Bu gün dağcı arkadaşımla trekking yapmaya gideceğiz .
Ben yürüyüş ve koşuyu severim , ilginç bir deneyim olacak . Bir cafeye uğrayarak sandviç ,1 adet küçük meyva suyu , 2 tane küçük pet şişe suyu alıyoruz . Arkadaşım 2 tane elmayı da molalarda yemek üzere bana veriyor ,yiyecekleri sırt çantamıza koyup yola çıkıyoruz . Bu yürüyüşümüzde aşağıdaki resimdeki U şeklindeki bölgeye ulaşmaya çalışacağız .

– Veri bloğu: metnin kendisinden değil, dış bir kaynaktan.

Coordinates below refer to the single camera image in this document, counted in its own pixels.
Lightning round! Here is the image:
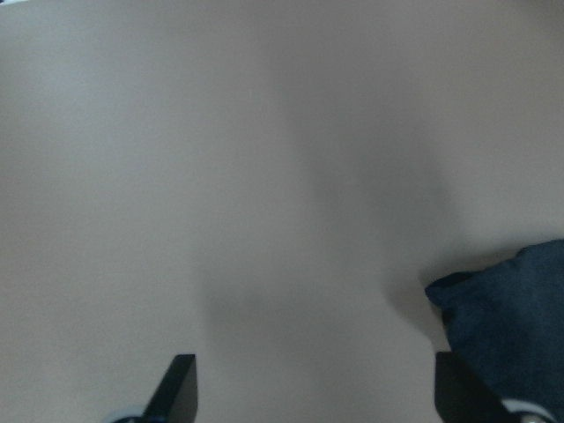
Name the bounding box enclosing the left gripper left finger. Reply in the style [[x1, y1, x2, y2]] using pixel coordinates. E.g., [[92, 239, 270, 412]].
[[143, 354, 197, 423]]

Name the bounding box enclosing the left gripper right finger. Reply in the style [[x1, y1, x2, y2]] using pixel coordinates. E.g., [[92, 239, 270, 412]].
[[434, 352, 507, 423]]

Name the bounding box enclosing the black printed t-shirt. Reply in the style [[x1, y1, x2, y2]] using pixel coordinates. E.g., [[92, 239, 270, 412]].
[[425, 240, 563, 414]]

Ormana girince kendimi cam fanusun dışına çıkmış gibi hissettim . Şehir hayatında insan her gün aynı şeyleri yapıyor , belkide öyle olması gerekiyor .

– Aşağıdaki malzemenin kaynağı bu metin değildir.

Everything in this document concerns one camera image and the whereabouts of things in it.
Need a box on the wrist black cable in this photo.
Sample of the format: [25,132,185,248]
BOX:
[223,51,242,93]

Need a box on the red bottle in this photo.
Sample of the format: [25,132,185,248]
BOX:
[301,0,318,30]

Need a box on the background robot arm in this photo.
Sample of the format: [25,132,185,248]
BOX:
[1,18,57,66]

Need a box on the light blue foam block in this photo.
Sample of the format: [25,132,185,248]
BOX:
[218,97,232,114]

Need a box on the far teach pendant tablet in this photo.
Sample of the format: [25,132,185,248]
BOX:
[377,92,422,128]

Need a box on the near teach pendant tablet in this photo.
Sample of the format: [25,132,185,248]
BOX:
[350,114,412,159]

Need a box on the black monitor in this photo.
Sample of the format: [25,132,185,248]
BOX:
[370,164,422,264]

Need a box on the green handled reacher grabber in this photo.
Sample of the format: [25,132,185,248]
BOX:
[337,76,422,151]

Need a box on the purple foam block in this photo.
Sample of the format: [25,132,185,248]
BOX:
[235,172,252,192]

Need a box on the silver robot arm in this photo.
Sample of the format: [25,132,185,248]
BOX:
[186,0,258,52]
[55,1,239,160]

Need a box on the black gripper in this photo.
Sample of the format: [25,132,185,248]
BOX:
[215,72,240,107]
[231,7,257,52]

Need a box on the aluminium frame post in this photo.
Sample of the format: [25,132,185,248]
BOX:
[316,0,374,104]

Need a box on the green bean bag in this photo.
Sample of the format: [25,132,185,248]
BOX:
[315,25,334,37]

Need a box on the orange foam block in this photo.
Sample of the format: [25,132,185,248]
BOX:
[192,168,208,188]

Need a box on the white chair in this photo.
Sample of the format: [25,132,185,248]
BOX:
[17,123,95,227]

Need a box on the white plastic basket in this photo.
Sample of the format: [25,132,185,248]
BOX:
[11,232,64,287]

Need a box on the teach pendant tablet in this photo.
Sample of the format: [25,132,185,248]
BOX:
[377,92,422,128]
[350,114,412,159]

Burada ormanda ister sola ister sağa giderim , yukarı aşağıda olabilir . Doğanın içinde temiz hava alıyoruz. Öyle dikenli yerlerden geçiyoruzki şehirde olsa diken batar , yılan sokar diyeceğimiz yerler. Yabani otların arasında dolaştık hiç bir sorunla da karşılaşmadık . Yalnız arkadaşım eğer domuz görürsen bir taşın üstüne çık dedi . Arkadaşım tecrübeli bir dağcı , doğada kimseye zarar vermezsen onlarda sana vermez , yalnız bilmeden de olsa ürkütürsen problem olabileceğini söyledi .
Aslında bu gün biz trekkinge diye çıksakta basbayağı dağa tırmanıyoruz . Daha önce hiç yapmadığım için yaptığımızın hangisi olduğuna bir karar veremiyorum .Arkadaşım bu normal bir parkur diyor ve ben yorulmaya başladım , antremansızda değilim . Sizce bu dağa tırmanmak trekkingmi yoksa dağcılıkmı ? İlk mola yerine geldiğimizde önce eşyalarımızı resimde görülen güvenli bir yere koyuyoruz .

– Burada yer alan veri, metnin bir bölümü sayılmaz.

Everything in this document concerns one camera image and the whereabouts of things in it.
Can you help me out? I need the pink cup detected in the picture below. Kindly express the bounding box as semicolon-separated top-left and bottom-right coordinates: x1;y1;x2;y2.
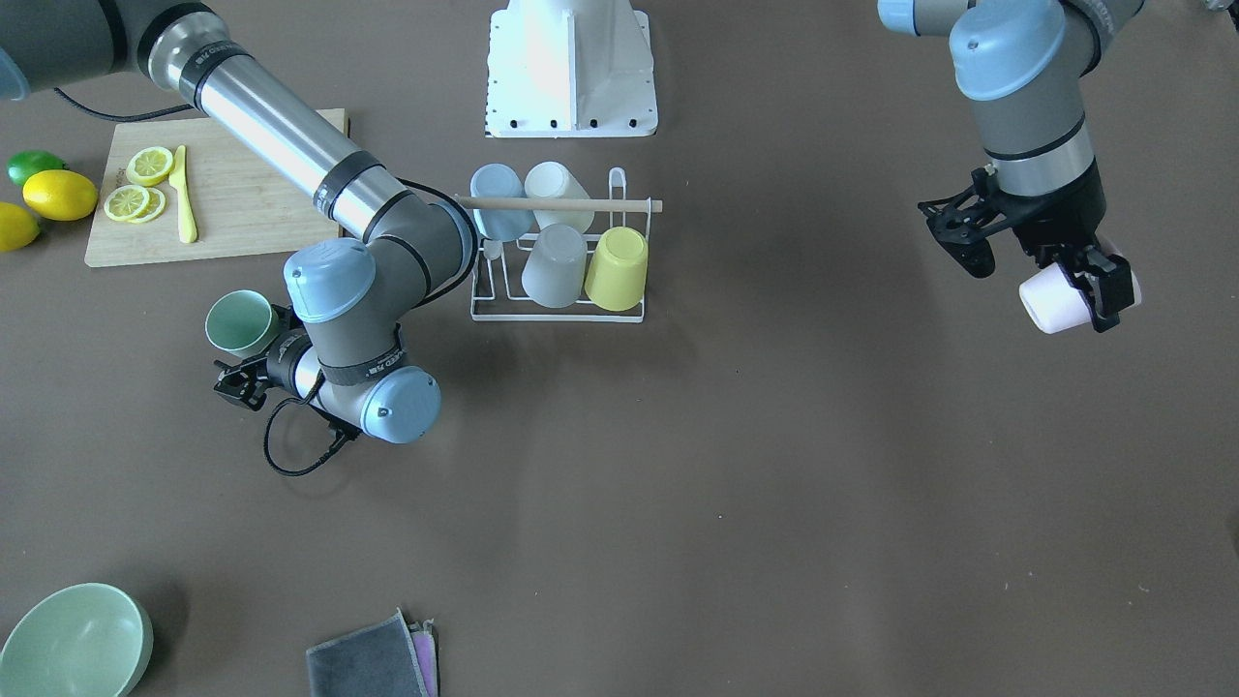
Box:
1018;262;1144;334

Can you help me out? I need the green lime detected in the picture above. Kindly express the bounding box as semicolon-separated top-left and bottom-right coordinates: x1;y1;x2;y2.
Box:
6;150;68;187

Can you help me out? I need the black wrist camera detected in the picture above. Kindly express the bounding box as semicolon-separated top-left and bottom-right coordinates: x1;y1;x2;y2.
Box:
917;165;1004;279

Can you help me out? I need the yellow lemon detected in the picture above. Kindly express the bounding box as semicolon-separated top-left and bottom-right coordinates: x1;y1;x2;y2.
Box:
22;170;99;222
0;201;41;253

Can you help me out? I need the wooden cutting board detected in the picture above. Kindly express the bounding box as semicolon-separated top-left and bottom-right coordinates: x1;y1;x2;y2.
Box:
84;118;342;267

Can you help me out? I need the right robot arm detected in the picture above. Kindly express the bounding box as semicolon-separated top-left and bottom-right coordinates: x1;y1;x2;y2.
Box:
2;1;477;442

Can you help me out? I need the lemon slice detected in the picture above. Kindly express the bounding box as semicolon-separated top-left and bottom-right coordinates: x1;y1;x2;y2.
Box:
102;184;167;225
124;146;173;187

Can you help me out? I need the green cup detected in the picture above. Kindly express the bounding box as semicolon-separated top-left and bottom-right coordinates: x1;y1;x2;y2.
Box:
204;288;280;360

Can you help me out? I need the white wire cup rack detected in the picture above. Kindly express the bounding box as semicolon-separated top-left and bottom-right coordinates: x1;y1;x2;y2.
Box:
461;162;664;323

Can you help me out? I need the yellow plastic knife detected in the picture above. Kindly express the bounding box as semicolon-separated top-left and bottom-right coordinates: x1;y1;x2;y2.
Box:
169;144;198;244

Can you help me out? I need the white cup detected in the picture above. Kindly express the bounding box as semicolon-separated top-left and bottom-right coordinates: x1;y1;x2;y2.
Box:
524;162;593;233

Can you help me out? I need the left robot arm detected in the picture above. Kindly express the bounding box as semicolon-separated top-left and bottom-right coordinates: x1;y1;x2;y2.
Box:
877;1;1144;334

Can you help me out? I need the green bowl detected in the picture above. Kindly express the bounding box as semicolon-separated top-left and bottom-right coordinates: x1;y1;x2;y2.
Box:
1;583;154;696

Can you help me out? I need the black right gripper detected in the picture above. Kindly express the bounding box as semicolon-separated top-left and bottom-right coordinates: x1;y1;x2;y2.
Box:
261;329;313;397

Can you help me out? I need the yellow cup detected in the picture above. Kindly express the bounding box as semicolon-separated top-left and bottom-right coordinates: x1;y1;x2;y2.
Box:
584;227;648;312

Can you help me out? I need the blue cup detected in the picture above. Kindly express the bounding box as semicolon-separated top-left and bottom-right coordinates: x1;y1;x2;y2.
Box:
468;163;535;243

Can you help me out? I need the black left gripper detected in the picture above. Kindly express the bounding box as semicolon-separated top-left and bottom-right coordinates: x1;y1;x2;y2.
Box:
997;163;1134;334

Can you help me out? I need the grey cup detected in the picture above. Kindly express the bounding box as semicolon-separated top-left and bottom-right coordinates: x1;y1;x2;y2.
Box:
522;225;589;310

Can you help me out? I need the grey cloth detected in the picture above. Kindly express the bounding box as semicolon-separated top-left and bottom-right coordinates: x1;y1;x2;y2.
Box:
306;610;439;696

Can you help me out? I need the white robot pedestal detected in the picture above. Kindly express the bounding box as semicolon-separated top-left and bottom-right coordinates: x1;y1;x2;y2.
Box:
484;1;659;137

Arkadaşım ''dağda bir şeylerini kaybedersen geri dönmek zorunda kalırsın '' diyor . Resimdeki yerdeki ağaca koltuk diyorlar , onu oraya dinlenmek için dağcılar getirmiş. Sandviçlerimizi alıp balkon adı verilen büyük bir taşın üzerine çıkıyoruz.
Manzara çok güzel fakat ben aşağıya bakamıyorum . Arkadaşım alışırsın desede benim aklımda biran önce sandviçi bitirip oradan uzaklaşmak var . Yolda bazı mantarlar görüyoruz .
Bu mantarlar yenen cinstenmiş fakat çok lezzetli değilmiş .Bir yerde durduk ve suyun neden paralı olduğunu düşünmeden dağdan şırıl şırıl akan bedava sudan içtik .
Ormanda yürürken dağa doğrusu çakılların içinden dağa tırmanırken bu sporu daha önce neden yapmadım diye düşünüyorum , burada doğa içinde hem keşfediyor hemde eğleniyorum . 2. mola yerine geldiğimizde arkadaşım çadır kurdukları yerleri gösteriyor .
Burada elma yiyip biraz su içiyoruz .Yanımızda 2 'şer küçük pet şişe su var . Bana birisinin yarısını içtiysen diğer şişeden iç diyor. Mantıklı düşününce denge açısından önemini farkediyorum .Biraz yamaçlardaki dağ keçilerini izliyoruz . Sırada 3. tırmanış yeri yani ulaşmak istediğimiz zirve var fakat ben ilk tecrübe için bu kadar yeter diyorum .
Gideceğimiz yer biraz yüksek geldi ve açıkçası biraz korktum . Arkadaşımda almış başını gidiyordu . Dönüşte tırmanışta kendi sorunlarımı kendim çözmem için öyle davrandığını söyledi , aslında göz ucuyla bana bakıyormuş .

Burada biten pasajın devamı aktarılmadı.